India off-spinner Ravichandran Ashwin on Tuesday asserted that more than the turning Chepauk pitch, it was the “mind of the England batsmen” that helped his team dominate the second Test in Chennai, crediting his “pace and guile” for getting the maximum out of the track. The quality of the pitch became a subject of intense debate and former England players like Michael Vaughan and Kevin Pietersen mocked it for being a dust bowl. England assistant coach Graham Thorpe had termed it “challenging”.
Ashwin, who was named man-of-the-match for his match figures of 8 for 96 and a brilliant century in India’s second innings, played down the talk surrounding the pitch. England were bowled out for 164 in pursuit of 482 on Tuesday.
“As much as people were predicting things from the outside, I thought the balls that was doing much weren’t getting wickets. It was the mind of the batsmen that got us wickets,” Ashwin said but did not elaborate on his comment on the rival batsmen.
“I have been playing for years over here now and it takes pace and guile to do it. Keeping intent was very important,” he said after India’s massive 317-run win to level the four-match series 1-1.
Ashwin said he enjoyed his game in front of the home crowd as he is “aware” of the home conditions.
“Every load up gives a different result in terms of which way the pitch is behaving. I try and load up differently, use the breeze, use different angles to release the ball, speed of the run-up. This is working because I have created this awareness for myself.”
“This wicket was very different to the one we played on in the first game. This was a red soil wicket, the first one was a clay wicket,” said the 34-year-old who is just six short of the 400-wicket milestone.
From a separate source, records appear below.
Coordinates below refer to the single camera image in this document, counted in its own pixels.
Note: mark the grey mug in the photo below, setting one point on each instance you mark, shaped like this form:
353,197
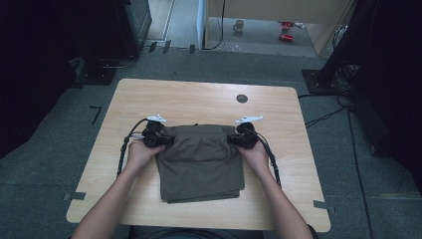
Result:
239,26

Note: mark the person's right hand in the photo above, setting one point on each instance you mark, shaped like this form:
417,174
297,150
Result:
255,156

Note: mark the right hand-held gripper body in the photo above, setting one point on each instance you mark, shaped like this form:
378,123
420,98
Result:
247,137

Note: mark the black cabinet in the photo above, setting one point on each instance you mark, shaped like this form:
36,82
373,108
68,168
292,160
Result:
134,23

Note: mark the olive green pants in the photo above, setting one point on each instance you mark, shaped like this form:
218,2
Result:
199,166

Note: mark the black stand base plate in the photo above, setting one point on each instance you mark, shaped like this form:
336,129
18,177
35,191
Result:
96,74
315,83

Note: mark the round grey table grommet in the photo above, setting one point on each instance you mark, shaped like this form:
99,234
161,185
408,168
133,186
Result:
242,98

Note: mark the grey tape strip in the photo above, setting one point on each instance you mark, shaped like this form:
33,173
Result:
323,205
75,195

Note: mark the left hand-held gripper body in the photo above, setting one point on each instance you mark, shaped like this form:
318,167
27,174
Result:
152,134

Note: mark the red can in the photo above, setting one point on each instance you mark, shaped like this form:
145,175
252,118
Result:
287,24
286,37

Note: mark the person's left hand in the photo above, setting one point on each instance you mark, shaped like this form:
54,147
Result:
142,156

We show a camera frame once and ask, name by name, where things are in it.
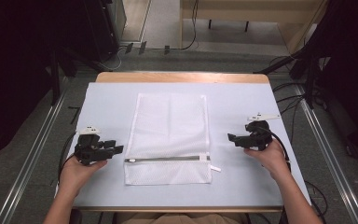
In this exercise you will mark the wooden bench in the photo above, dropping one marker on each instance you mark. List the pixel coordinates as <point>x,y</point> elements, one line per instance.
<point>245,9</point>

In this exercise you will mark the black curtain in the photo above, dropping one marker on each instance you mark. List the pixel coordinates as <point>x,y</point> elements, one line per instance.
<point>9,77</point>
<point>351,62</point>

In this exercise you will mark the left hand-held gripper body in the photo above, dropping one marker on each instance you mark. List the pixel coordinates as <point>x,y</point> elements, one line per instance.
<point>88,149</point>

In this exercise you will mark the person's left hand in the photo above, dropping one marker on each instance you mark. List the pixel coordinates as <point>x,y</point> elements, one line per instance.
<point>76,174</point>

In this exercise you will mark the person's right hand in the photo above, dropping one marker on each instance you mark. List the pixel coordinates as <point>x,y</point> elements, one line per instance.
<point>270,158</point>

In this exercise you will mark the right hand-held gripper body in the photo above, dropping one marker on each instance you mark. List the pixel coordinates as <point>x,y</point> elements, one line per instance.
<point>258,135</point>

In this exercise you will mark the white mesh laundry bag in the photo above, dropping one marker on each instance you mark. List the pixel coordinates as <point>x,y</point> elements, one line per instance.
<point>167,130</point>

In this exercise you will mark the metal floor rail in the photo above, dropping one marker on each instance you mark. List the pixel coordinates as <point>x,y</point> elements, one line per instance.
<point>332,161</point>
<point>28,174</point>

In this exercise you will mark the black cabinet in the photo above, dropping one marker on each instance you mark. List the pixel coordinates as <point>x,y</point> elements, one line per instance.
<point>104,28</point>

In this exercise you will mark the black metal stand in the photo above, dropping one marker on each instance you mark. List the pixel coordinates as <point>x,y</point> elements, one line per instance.
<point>56,77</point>
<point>307,74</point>

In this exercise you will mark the wooden table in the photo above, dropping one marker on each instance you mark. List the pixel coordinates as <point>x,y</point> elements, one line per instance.
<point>180,77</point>

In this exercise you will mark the light blue table mat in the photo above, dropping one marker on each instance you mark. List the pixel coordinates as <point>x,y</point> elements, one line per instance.
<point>230,99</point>

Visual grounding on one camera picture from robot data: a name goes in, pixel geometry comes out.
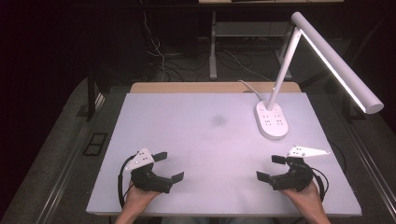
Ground white desk lamp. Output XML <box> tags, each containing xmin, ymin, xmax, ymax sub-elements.
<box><xmin>254</xmin><ymin>11</ymin><xmax>385</xmax><ymax>141</ymax></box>

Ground grey metal stand frame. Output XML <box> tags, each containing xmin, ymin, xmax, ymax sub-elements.
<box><xmin>209</xmin><ymin>11</ymin><xmax>294</xmax><ymax>81</ymax></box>

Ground white lamp cable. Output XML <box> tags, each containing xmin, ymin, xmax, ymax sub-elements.
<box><xmin>237</xmin><ymin>79</ymin><xmax>266</xmax><ymax>103</ymax></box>

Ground person's right hand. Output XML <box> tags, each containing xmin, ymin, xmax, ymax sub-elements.
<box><xmin>277</xmin><ymin>181</ymin><xmax>324</xmax><ymax>215</ymax></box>

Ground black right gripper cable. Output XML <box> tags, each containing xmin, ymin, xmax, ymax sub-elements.
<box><xmin>310</xmin><ymin>167</ymin><xmax>330</xmax><ymax>203</ymax></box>

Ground person's left hand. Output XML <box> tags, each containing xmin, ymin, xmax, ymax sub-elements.
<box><xmin>123</xmin><ymin>182</ymin><xmax>163</xmax><ymax>215</ymax></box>

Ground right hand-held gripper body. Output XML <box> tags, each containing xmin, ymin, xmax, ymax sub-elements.
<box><xmin>271</xmin><ymin>145</ymin><xmax>331</xmax><ymax>192</ymax></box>

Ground white hanging cable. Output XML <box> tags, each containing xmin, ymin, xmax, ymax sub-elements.
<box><xmin>139</xmin><ymin>0</ymin><xmax>167</xmax><ymax>82</ymax></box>

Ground black metal post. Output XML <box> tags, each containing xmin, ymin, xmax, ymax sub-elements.
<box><xmin>86</xmin><ymin>69</ymin><xmax>96</xmax><ymax>121</ymax></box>

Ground black floor cables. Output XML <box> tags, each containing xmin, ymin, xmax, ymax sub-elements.
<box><xmin>162</xmin><ymin>46</ymin><xmax>272</xmax><ymax>82</ymax></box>

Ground white table cover board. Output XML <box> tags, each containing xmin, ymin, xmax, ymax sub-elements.
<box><xmin>86</xmin><ymin>91</ymin><xmax>363</xmax><ymax>217</ymax></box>

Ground black rectangular floor frame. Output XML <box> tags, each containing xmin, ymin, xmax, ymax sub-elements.
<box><xmin>82</xmin><ymin>132</ymin><xmax>108</xmax><ymax>157</ymax></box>

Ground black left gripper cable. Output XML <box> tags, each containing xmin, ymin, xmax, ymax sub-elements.
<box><xmin>117</xmin><ymin>153</ymin><xmax>138</xmax><ymax>209</ymax></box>

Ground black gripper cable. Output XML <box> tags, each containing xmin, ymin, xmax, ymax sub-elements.
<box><xmin>117</xmin><ymin>153</ymin><xmax>138</xmax><ymax>209</ymax></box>
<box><xmin>310</xmin><ymin>167</ymin><xmax>330</xmax><ymax>203</ymax></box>

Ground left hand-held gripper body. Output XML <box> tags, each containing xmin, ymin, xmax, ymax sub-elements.
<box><xmin>124</xmin><ymin>147</ymin><xmax>174</xmax><ymax>194</ymax></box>

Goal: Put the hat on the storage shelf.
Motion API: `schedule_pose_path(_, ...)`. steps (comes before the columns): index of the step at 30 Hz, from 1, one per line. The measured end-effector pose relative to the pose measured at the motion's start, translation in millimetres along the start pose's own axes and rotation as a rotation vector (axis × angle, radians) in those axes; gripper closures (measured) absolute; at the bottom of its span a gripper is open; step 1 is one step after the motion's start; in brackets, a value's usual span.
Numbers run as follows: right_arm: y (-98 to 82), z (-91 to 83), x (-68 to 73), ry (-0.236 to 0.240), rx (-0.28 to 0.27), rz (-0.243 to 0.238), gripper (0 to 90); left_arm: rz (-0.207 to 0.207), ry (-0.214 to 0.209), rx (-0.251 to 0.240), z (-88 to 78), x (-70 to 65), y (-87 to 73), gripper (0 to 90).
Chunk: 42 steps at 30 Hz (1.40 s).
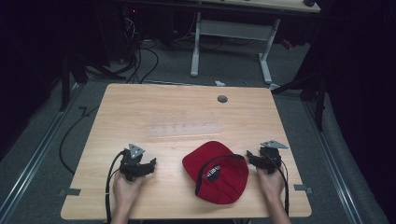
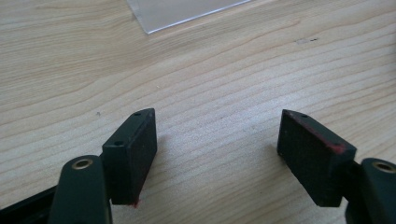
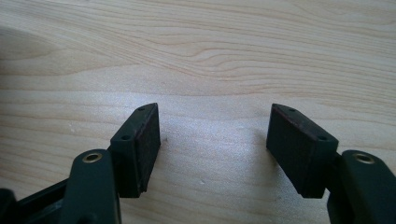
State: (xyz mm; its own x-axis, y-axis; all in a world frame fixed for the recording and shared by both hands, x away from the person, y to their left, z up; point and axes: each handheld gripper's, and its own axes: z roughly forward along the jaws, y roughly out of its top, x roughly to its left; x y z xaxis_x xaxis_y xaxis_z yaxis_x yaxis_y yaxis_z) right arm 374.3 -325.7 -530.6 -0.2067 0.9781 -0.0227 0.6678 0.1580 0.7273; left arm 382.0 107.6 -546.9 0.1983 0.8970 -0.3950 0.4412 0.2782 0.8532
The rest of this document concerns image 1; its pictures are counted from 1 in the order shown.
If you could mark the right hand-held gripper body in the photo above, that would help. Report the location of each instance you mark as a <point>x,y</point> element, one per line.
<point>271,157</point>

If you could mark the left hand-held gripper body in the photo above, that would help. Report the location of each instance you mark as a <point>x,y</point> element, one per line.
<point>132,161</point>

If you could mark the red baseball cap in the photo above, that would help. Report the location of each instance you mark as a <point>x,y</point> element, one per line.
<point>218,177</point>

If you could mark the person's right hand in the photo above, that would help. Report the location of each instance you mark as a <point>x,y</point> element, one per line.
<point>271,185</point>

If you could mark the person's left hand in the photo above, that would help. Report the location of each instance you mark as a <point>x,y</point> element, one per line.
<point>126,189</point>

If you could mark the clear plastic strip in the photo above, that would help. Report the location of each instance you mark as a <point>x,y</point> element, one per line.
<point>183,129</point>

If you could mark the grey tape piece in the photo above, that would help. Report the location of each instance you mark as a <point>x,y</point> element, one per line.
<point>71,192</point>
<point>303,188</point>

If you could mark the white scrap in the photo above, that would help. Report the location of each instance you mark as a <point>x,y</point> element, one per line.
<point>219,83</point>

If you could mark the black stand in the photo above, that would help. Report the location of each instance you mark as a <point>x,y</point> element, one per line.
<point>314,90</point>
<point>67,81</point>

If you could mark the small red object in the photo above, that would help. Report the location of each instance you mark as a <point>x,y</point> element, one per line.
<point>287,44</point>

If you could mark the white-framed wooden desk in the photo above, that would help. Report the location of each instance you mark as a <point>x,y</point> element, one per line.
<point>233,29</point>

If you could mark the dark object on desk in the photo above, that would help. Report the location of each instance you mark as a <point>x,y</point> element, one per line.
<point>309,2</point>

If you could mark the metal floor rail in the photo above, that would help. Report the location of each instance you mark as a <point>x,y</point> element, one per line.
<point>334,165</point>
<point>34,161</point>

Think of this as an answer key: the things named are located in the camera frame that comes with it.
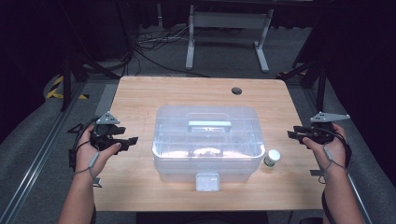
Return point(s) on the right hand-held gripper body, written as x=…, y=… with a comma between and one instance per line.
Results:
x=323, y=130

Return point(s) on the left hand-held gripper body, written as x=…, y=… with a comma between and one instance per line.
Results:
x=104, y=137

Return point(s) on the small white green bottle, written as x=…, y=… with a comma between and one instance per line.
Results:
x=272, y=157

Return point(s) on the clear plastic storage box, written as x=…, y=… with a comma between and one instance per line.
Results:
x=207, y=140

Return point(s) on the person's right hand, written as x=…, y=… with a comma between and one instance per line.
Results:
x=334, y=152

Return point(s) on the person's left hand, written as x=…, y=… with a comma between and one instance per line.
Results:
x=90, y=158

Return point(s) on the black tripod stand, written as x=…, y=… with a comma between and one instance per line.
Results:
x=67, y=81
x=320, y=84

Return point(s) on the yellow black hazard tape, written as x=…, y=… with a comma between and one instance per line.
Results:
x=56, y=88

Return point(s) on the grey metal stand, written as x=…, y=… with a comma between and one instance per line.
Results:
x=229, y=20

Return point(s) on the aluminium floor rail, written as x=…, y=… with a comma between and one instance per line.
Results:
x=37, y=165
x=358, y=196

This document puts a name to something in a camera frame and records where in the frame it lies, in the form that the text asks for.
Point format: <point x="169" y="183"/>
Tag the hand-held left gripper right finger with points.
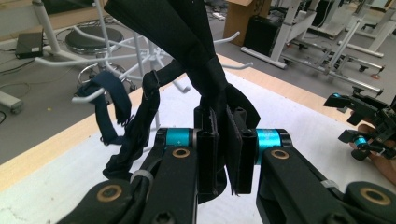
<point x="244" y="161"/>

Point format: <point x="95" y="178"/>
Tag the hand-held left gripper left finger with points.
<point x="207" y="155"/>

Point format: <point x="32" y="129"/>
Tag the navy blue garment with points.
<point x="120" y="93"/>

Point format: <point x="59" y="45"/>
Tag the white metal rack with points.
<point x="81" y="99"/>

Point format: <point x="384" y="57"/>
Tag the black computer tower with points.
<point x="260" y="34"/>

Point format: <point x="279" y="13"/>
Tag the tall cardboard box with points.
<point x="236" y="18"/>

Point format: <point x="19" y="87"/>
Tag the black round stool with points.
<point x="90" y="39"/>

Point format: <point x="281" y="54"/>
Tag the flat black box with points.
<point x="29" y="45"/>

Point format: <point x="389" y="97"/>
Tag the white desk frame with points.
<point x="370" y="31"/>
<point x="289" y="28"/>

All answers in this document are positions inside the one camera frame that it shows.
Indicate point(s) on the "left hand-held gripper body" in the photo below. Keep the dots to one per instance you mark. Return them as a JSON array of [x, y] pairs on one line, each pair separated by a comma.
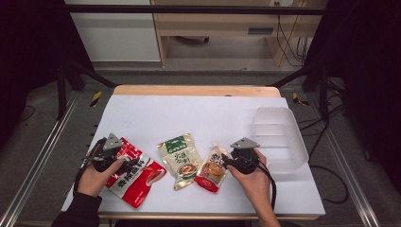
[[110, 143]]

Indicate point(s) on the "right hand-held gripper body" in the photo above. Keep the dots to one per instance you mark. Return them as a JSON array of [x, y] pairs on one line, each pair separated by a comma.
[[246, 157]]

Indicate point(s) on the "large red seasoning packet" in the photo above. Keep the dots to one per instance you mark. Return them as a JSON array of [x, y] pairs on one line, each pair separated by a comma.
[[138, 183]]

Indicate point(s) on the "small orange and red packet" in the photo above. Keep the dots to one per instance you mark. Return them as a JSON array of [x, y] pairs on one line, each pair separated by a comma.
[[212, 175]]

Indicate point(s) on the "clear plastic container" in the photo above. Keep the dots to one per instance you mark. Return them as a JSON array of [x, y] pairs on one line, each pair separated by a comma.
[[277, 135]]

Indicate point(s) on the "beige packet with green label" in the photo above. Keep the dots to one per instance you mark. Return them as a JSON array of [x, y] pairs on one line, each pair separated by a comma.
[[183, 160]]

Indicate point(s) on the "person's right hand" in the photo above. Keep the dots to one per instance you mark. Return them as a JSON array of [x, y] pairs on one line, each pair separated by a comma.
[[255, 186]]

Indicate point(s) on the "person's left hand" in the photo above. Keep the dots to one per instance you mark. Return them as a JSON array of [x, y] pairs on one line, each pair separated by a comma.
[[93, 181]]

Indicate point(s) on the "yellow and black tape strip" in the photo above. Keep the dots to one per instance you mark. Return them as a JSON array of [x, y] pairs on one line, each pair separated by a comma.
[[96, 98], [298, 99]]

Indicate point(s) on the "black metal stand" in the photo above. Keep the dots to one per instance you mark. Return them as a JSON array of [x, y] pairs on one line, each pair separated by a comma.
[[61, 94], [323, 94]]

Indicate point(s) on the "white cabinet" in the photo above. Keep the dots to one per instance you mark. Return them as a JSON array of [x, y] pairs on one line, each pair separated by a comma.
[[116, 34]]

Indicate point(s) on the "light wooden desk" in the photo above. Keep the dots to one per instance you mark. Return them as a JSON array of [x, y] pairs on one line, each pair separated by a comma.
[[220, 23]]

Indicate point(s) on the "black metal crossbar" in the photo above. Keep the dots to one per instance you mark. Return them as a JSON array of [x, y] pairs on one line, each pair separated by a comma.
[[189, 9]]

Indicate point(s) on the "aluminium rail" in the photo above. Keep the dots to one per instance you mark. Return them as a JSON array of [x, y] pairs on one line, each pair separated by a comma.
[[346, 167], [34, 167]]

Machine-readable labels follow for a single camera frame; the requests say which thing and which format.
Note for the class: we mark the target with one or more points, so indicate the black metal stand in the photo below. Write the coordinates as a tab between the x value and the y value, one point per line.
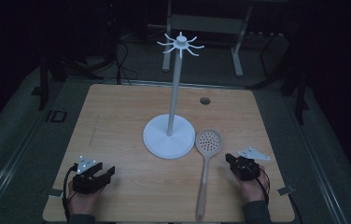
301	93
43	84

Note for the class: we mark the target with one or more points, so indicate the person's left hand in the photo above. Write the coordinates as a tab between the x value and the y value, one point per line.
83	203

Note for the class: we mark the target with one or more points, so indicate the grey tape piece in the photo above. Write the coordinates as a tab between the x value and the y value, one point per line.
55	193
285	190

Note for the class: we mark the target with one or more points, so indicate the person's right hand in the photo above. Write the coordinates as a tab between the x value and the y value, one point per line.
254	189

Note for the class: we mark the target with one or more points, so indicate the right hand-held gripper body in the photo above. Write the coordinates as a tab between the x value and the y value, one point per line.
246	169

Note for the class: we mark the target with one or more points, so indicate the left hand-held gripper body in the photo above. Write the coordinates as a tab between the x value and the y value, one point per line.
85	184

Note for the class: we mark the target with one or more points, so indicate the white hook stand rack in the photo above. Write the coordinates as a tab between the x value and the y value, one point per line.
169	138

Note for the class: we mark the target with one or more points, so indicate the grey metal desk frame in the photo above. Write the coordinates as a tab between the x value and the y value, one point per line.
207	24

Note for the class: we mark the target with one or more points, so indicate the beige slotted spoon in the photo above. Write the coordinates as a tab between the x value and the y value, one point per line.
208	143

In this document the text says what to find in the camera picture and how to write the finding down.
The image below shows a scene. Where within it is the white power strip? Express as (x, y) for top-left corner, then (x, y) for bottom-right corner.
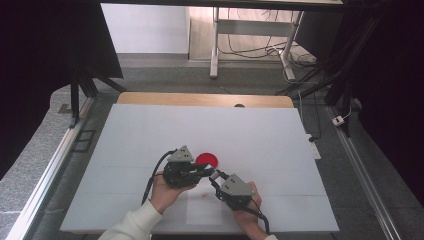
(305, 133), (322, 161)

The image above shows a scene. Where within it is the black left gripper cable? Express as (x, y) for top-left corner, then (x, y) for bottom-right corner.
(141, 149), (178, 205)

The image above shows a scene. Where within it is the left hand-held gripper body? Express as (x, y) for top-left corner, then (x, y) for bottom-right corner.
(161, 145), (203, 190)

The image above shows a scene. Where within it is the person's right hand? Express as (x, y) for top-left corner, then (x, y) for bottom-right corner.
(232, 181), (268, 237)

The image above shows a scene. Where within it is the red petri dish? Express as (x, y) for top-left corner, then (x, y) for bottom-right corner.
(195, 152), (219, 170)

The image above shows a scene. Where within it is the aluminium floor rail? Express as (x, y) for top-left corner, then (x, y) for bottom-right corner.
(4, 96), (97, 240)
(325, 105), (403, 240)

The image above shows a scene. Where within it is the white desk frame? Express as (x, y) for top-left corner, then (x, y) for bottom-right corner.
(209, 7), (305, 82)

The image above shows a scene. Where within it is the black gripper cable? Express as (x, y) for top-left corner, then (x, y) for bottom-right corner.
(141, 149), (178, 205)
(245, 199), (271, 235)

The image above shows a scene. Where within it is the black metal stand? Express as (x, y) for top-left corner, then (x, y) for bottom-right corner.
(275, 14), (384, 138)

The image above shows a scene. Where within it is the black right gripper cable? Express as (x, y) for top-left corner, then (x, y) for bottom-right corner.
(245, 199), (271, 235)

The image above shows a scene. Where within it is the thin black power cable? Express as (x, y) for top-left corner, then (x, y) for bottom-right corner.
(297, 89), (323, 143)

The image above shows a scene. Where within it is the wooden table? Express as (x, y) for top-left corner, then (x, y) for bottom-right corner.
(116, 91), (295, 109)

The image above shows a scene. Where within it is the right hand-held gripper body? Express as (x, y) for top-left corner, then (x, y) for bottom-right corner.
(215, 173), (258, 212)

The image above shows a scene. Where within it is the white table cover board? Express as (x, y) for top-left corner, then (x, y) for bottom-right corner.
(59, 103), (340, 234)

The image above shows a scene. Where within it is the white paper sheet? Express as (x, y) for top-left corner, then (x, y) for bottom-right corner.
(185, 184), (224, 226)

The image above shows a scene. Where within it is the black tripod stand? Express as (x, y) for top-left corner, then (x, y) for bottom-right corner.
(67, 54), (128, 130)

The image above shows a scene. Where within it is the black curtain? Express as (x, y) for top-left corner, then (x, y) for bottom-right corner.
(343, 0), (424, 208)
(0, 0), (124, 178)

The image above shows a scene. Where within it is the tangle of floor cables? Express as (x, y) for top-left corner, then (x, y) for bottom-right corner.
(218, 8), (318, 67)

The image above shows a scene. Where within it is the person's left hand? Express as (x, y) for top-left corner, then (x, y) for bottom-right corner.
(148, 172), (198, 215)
Talking about his fifth Test ton that came in India’s second innings, he said, “It is very important to put the pressure on the bowlers because if you allow them to dictate terms, it is going to get easier.”
“I just wanted to take it upon myself, and after I connected the first ball, I knew I got a hang of this wicket. I am someone who tries hard, and when things don’t go my way, I try harder.”
Ashwin said his batting clicked on the advice of batting coach Vikram Rathour and vice captain Ajinkya Rahane.
“Vikram Rathour has been very supportive. My batting was more about hands, to think tactically instead of technically. Ajinkya played a crucial role in telling me that I was overthinking it. That innings in Sydney really set the tone for me.”
Axar Patel, who took five for 60 in England’s second innings on his Test debut, said variation in speed of the deliveries helped him.
“It’s a good experience, to get a five-wicket haul on debut is special,” he said.
“There was much happening on the pitch. It was about varying your speed and I just kept doing it. Forced the batsman to make mistakes. On the first day itself, it was turning. So, we bowled tight lines and got the rewards.”
Left-arm wrist spinner Kuldeep Yadav, who took two wickets for 25 runs in England second innings, admitted that he felt under pressure as he had not played a lot of Tests in the last two years.
“I was discussing a lot with Ashwin regarding bowling in right areas and putting the pressure on the batsmen.
“It was important to stay along with the team when it’s playing well. My job was to keep control, contain runs from one end and chip in as one of the three spinners on this track. We have been planning for this series for a long time, right from the Australia series.”
Kuldeep said the team was not worried after losing the first Test as it has faced such situations in the past also.
“We’re relaxed, we knew we had the team to come back and perform. Everyone was just focused on doing well in this Test.”